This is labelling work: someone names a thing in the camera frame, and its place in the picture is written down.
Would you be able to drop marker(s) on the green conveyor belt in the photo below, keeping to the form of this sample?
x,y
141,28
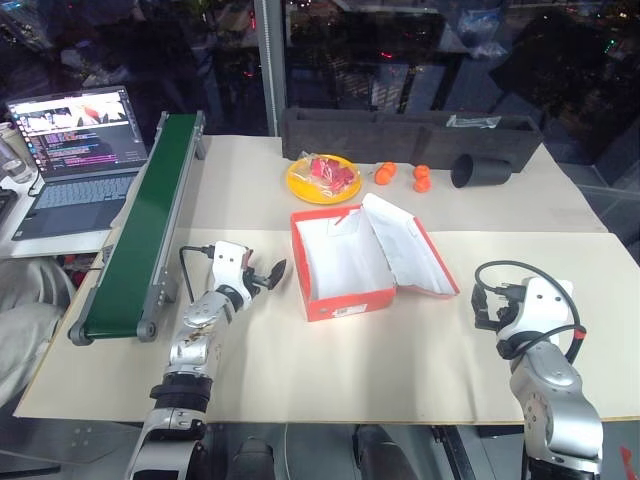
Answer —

◆ ◆ ◆ ◆

[PROMPT]
Repeat all of the entries above exactly. Keep pictures out of it.

[EXERCISE SOLUTION]
This is labelling work: someone names a thing in the camera frame, and its place in the picture is written down.
Would you be able to drop marker(s) on the green conveyor belt in the photo below, keeping to the form of this sample?
x,y
141,28
Answer —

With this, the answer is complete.